“ALL men by nature desire to know,” states Aristotle in the famous first sentence of his Metaphysics. Knowledge about fundamental particles and interactions, that is, knowledge about the deepest aspects of matter, is certainly high if not top on the priority list, not only for physicists and philosophers. The goal of this book is to contribute to this knowledge by going beyond the usual presentations of quantum field theory in physics textbooks, both in mathematical approach and by critical reflections inspired by epistemology, that is, by the branch of philosophy also referred to as the theory of knowledge.
This book is particularly influenced by the epistemological ideas of Ludwig Boltzmann: ”… it cannot be our task to find an absolutely correct theory but rather a picture that is as simple as possible and that represents phenomena as accurately as possible” (see p. 91 of ). This book is an attempt to construct an intuitive and elegant image of the real world of fundamental particles and their interactions. To clarify the word picture or image, the goal could be rephrased as the construction of a genuine mathematical representation of the real world.

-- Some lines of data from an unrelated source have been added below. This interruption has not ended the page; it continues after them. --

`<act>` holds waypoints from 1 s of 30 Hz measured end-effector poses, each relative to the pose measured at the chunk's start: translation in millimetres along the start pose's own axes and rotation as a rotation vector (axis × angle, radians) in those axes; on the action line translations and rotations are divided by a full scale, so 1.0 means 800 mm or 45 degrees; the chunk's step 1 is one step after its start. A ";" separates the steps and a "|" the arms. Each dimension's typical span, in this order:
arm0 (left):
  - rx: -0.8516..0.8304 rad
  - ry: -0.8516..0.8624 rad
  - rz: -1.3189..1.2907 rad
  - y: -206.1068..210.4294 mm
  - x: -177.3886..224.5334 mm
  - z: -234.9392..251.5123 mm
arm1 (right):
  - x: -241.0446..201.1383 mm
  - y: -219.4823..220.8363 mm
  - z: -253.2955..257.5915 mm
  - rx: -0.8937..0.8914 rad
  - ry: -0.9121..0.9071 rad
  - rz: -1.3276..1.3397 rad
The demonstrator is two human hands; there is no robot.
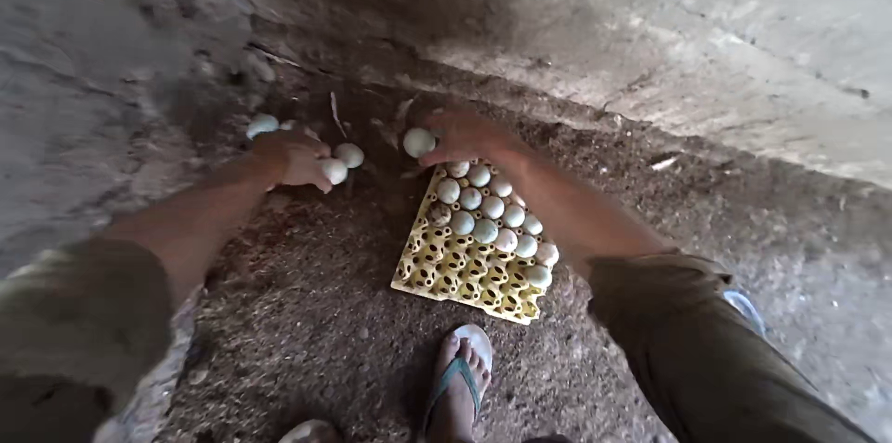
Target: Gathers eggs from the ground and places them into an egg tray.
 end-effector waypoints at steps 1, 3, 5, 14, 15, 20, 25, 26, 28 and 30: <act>0.035 0.070 -0.053 -0.008 -0.004 -0.001 | 0.007 -0.018 -0.030 0.039 -0.026 0.044; 0.122 0.211 -0.226 -0.029 -0.008 -0.007 | 0.027 -0.041 -0.101 0.094 -0.029 0.121; 0.155 0.237 -0.412 -0.056 0.000 -0.017 | 0.057 -0.037 -0.180 0.144 0.006 0.241; 0.185 0.759 -0.457 -0.112 0.152 -0.070 | 0.157 0.191 -0.393 0.016 0.661 0.736; 0.169 0.835 -0.482 -0.106 0.174 -0.074 | 0.158 0.212 -0.399 0.026 0.685 0.768; 0.011 1.135 -0.459 -0.057 0.267 -0.068 | 0.149 0.267 -0.402 0.131 0.838 0.848; -0.102 1.247 -0.346 -0.007 0.323 -0.072 | 0.105 0.265 -0.403 0.565 0.727 0.946; -0.129 1.252 -0.325 0.003 0.330 -0.073 | 0.096 0.261 -0.398 0.566 0.639 0.966; -0.168 1.267 -0.280 0.019 0.344 -0.077 | 0.082 0.252 -0.383 0.419 0.523 0.915; -0.160 1.290 -0.237 0.031 0.352 -0.079 | 0.076 0.244 -0.364 0.210 0.505 0.787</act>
Point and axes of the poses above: each hand's wrist, its own z-axis towards the middle knuckle, its own y-axis out of the palm, x = y × z, the point moved 3 cm from there along z, towards the middle knuckle, and after that the axes turned 4 degrees about y, right-handed, at the moved point
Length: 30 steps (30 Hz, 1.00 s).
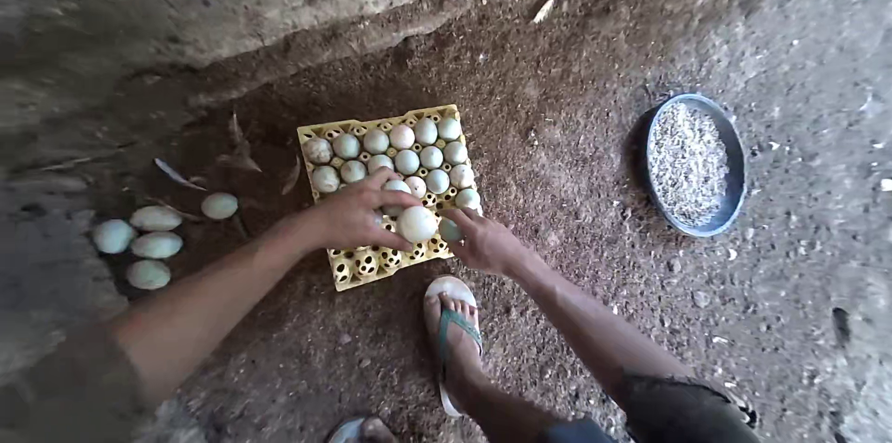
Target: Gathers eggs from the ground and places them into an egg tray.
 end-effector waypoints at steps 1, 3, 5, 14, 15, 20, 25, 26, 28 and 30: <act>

Consciously or unconsciously, the construction of any image of the real world relies on personal beliefs. I hence try to identify and justify my own personal beliefs thoroughly and in various ways. Sometimes I rely on philosophical ideas, for example, about space, time, infinity, or irreversibility; as a theoretical physicist, I have a limited understanding of philosophy, but that should not keep me from trying my best to benefit from philosophical ideas. Often I rely on successful physical theories, principles or methods, such as special relativity, quantum theory, gauge invariance, or renormalization. Typically I need to do some heuristic mathematical steps to consolidate the various inputs adopted as my personal beliefs. All these efforts ultimately lead to an image of nature, in the sense of a mathematical representation, but they are not part of this image. The final mathematical representation should convince by its intrinsic logical clarity, mathematical rigor, and natural beauty.
Emphasis on the importance of beliefs, even if they are justified by a variety of philosophical and physical ideas, may irritate the physicist. The philosopher, on the other hand, is used to the definition of knowledge as true justified belief. But how can one claim truth for one's justified beliefs?